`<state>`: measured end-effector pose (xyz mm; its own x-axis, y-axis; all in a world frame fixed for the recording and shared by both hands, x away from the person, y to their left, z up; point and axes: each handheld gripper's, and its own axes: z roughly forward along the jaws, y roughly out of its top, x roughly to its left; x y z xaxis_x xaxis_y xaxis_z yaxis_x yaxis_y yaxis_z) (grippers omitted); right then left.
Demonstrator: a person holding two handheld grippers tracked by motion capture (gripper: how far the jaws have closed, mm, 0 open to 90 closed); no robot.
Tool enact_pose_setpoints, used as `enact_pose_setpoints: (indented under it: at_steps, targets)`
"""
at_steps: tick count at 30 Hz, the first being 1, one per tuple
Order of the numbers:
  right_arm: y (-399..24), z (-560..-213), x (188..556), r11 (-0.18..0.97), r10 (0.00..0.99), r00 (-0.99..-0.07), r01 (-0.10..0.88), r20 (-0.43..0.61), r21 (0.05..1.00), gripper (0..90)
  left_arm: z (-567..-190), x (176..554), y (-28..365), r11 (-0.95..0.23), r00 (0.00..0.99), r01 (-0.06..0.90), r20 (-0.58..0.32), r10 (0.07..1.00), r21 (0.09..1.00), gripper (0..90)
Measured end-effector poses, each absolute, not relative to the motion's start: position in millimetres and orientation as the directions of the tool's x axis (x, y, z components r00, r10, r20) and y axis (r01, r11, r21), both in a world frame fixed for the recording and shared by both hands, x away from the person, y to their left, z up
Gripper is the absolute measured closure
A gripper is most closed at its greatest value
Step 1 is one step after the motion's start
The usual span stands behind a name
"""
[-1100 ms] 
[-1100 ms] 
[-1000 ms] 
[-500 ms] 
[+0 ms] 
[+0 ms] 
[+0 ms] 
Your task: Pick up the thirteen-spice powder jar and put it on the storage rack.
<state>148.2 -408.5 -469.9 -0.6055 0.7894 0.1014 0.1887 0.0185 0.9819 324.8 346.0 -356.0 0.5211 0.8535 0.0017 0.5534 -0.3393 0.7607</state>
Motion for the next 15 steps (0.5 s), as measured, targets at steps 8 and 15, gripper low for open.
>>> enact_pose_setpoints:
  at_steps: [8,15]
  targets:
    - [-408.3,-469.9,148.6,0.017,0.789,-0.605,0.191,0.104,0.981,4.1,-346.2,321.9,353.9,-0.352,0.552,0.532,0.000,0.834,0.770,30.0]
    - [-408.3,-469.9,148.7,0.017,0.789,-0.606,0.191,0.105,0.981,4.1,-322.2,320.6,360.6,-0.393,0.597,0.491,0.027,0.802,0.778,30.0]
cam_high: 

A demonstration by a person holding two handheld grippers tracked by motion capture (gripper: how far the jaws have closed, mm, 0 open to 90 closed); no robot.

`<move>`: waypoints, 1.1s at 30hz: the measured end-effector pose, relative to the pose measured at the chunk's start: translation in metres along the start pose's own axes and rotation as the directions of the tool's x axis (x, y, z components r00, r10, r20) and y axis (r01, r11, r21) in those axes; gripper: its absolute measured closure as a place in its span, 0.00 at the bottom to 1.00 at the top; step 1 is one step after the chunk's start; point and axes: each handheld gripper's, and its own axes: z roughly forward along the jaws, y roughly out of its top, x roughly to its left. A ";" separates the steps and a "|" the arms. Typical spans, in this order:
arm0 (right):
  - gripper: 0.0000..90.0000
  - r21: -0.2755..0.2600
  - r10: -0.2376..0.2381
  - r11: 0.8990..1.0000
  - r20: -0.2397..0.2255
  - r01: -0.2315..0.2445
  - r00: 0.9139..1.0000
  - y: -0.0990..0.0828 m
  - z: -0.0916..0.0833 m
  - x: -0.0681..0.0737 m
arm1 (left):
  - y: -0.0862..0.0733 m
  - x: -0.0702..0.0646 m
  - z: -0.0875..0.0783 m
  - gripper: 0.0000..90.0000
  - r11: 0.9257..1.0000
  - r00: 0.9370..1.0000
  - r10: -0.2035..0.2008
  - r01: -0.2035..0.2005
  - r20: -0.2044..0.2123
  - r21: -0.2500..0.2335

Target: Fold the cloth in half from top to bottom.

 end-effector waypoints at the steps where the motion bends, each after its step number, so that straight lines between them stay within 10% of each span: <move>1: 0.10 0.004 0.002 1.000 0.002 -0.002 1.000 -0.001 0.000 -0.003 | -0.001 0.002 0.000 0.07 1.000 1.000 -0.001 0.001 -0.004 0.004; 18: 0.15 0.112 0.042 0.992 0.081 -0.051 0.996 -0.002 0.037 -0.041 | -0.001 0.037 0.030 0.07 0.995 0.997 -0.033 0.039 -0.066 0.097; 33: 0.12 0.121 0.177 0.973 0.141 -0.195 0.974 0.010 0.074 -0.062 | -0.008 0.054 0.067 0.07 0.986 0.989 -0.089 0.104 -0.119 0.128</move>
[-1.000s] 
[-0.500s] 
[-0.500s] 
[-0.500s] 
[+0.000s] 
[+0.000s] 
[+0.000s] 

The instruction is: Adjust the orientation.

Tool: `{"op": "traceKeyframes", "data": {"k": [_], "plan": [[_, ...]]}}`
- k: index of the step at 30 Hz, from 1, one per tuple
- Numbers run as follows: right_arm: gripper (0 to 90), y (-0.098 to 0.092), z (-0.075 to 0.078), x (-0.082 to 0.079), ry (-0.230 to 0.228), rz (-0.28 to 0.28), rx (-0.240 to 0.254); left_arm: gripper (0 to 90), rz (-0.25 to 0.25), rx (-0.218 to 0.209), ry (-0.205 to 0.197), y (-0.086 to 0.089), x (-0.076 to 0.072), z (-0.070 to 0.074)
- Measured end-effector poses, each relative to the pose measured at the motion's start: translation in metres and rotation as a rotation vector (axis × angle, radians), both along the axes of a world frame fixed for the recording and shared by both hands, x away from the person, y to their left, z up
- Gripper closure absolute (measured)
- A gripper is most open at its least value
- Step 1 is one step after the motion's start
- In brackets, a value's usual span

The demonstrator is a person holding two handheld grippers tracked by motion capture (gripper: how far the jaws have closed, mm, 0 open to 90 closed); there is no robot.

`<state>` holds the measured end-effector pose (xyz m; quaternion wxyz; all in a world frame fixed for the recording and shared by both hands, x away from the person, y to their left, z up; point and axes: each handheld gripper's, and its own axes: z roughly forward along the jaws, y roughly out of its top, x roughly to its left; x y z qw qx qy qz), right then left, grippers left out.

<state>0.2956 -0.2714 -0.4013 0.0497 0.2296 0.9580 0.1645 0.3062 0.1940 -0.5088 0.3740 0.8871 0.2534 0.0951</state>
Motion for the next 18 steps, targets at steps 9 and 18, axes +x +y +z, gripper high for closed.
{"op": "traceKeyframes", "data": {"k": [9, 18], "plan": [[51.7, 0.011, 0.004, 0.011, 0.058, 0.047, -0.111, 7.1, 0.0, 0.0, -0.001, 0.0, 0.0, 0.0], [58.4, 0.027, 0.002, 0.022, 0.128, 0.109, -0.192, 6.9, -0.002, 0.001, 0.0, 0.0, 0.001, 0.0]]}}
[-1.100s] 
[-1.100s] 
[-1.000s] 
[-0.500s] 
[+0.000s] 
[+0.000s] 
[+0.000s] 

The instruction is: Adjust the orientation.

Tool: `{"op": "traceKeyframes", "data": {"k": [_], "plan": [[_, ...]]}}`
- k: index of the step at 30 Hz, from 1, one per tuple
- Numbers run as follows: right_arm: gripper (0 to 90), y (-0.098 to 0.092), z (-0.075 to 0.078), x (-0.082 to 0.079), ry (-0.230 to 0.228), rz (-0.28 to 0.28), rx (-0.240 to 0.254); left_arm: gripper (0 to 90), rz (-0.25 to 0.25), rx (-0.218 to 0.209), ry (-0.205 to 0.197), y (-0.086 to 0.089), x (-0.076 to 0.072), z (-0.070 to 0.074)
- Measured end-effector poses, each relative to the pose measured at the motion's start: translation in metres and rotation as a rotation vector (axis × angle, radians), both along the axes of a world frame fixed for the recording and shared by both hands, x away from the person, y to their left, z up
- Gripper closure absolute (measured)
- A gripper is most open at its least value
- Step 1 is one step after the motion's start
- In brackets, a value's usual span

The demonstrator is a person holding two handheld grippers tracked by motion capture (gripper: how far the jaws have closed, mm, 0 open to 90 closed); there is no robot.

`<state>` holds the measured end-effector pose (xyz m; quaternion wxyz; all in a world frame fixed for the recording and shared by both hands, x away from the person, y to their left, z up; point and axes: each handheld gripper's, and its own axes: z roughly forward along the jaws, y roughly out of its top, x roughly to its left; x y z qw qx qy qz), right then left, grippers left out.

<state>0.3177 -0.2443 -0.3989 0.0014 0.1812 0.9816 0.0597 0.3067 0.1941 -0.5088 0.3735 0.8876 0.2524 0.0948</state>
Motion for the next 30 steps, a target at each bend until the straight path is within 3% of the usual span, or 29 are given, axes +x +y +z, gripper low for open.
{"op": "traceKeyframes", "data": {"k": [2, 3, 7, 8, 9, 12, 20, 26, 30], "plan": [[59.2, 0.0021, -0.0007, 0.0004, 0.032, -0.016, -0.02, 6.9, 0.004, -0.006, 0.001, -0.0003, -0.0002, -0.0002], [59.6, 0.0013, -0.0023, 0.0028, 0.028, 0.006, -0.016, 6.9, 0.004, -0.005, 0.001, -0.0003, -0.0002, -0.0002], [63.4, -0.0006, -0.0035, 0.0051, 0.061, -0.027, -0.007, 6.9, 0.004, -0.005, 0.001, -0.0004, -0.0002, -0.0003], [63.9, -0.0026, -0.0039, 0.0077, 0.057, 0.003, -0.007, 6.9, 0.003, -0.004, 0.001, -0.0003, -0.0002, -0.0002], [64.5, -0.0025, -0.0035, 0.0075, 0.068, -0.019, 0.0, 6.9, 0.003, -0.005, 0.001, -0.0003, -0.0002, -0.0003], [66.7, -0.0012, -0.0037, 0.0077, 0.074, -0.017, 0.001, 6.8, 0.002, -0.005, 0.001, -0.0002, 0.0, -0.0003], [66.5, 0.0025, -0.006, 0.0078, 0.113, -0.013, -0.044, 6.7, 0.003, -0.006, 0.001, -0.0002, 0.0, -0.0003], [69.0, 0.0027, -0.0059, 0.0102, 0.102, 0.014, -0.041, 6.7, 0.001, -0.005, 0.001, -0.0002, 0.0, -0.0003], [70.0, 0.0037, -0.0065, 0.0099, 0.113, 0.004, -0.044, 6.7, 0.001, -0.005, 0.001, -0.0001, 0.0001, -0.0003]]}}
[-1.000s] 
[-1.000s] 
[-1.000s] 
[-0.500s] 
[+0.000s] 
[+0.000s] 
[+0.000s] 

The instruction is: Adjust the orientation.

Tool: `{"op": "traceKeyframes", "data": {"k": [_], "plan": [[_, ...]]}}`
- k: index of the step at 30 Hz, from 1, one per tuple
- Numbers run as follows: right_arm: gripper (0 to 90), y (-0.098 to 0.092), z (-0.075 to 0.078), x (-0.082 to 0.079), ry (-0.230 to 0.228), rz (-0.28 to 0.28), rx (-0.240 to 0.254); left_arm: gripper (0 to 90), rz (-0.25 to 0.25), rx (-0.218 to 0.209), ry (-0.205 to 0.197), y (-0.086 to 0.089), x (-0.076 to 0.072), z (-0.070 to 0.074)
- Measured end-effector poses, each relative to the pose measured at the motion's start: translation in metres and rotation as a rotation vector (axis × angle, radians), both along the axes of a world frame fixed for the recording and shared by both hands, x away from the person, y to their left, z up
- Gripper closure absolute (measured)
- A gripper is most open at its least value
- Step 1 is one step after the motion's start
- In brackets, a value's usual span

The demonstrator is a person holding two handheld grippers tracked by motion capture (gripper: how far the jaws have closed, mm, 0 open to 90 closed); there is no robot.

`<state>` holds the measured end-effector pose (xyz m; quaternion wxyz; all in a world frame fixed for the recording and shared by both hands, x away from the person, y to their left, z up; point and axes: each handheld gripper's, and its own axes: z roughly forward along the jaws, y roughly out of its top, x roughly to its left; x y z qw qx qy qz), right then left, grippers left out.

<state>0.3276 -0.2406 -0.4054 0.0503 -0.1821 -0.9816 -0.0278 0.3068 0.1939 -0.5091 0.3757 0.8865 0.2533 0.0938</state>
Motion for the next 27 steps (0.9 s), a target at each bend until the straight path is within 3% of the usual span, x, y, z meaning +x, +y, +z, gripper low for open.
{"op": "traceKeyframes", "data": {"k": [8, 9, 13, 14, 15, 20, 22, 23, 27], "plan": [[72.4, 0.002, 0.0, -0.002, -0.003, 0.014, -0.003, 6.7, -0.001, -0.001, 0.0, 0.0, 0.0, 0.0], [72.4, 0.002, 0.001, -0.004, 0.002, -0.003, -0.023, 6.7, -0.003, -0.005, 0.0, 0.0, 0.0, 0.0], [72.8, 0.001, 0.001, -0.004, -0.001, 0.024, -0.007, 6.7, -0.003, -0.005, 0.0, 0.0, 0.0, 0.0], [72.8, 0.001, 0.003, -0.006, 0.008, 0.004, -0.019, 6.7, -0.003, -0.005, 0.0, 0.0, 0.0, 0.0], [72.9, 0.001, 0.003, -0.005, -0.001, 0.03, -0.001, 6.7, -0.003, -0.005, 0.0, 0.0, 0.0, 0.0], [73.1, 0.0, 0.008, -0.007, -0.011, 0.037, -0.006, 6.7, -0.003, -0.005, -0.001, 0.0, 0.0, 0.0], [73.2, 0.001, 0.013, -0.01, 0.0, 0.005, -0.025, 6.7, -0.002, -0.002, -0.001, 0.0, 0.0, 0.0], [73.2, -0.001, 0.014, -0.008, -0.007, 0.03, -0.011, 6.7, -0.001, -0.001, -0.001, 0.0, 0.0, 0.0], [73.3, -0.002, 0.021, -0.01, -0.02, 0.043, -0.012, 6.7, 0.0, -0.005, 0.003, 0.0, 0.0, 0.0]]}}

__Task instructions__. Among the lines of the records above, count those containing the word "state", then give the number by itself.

__Task solution__. 8